İhtiyati tedbir kesin hükme kadar devam eden yargılama boyunca tarafların dava konusu ile ilgili olarak hukuki durumunda meydana gelebilecek zararlara karşı öngörülmüş geçici nitelikte geniş veya sınırlı hukuki korumadır.
Anılan hükümlerden anlaşılacağı üzere ihtiyati tedbir talep eden davacı vekili talebinde haklı olduğunu yaklaşık olarak ispatlamakla yükümlüdür.
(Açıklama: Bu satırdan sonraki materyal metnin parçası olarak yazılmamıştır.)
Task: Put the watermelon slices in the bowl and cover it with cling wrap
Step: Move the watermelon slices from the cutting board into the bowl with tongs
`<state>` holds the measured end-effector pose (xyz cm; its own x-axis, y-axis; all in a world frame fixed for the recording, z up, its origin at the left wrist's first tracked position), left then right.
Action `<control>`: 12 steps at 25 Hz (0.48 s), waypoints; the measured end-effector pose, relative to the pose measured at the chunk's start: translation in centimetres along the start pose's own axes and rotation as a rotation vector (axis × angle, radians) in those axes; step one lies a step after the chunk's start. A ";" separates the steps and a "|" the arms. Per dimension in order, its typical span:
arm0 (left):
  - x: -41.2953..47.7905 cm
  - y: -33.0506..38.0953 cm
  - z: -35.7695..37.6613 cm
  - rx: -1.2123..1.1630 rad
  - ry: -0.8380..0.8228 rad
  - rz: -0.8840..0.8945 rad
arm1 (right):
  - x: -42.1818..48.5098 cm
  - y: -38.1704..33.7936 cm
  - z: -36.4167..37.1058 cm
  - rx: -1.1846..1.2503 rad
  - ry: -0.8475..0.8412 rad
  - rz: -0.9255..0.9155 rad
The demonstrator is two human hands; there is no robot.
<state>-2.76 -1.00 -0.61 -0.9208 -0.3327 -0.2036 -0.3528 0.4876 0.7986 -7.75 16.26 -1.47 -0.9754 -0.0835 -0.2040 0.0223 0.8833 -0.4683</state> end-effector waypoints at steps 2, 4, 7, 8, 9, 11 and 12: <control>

Dosyada mevcut bilgi ve belgeler gözetilerek mahkemece ihtiyati tedbire ilişkin yasal koşulların oluşmadığı, ihtiyati tedbir talep eden davacının tedbir talebinde haklı olduğunu yaklaşık olarak ispatlayamadığı gerekçesiyle yazılı şekilde hüküm kurulmasında bir isabetsizlik görülmemiştir.
Tüm bu nedenlerle ilk derece mahkemesinin ihtiyati tedbir talebinin reddi yönündeki kararında herhangi bir isabetsizlik görülmediğinden ihtiyati tedbir talep eden davacılar vekilinin istinaf başvurusunun esastan reddine karar vermek gerekmiş ve takdiren aşağıdaki şekilde hüküm kurulmuştur.
HÜKÜM: Yukarıda Açıklanan Nedenlerle;
1-İhtiyati tedbir talep eden davacı vekilinin istinaf başvurusunun HMK’nın 353/(1)-b.1 maddesi gereğince ESASTAN REDDİNE,
2-İhtiyati tedbir talep eden davacıdan alınması gerekli olan 80,70 TL istinaf karar harcı peşin alındığından başkaca harç alınmasına yer olmadığına,
3-İhtiyati tedbir talep eden davacı tarafından yapılan yargılama giderlerinin üzerinde bırakılmasına,
4-İstinaf aşamasında duruşma yapılmadığından karşı taraflar yararına vekalet ücreti takdirine yer olmadığına,
Dosya üzerinde yapılan inceleme sonucunda HMK’nın 362(1)-f maddesi uyarınca kesin olmak üzere dosya üzerinden oy birliği ile karar verildi. 11/05/2022

Bu belge 5070 sayılı Elektronik İmza Kanunu hükümlerine göre UYAP sistemi üzerinden elektronik imza ile imzalanmıştır.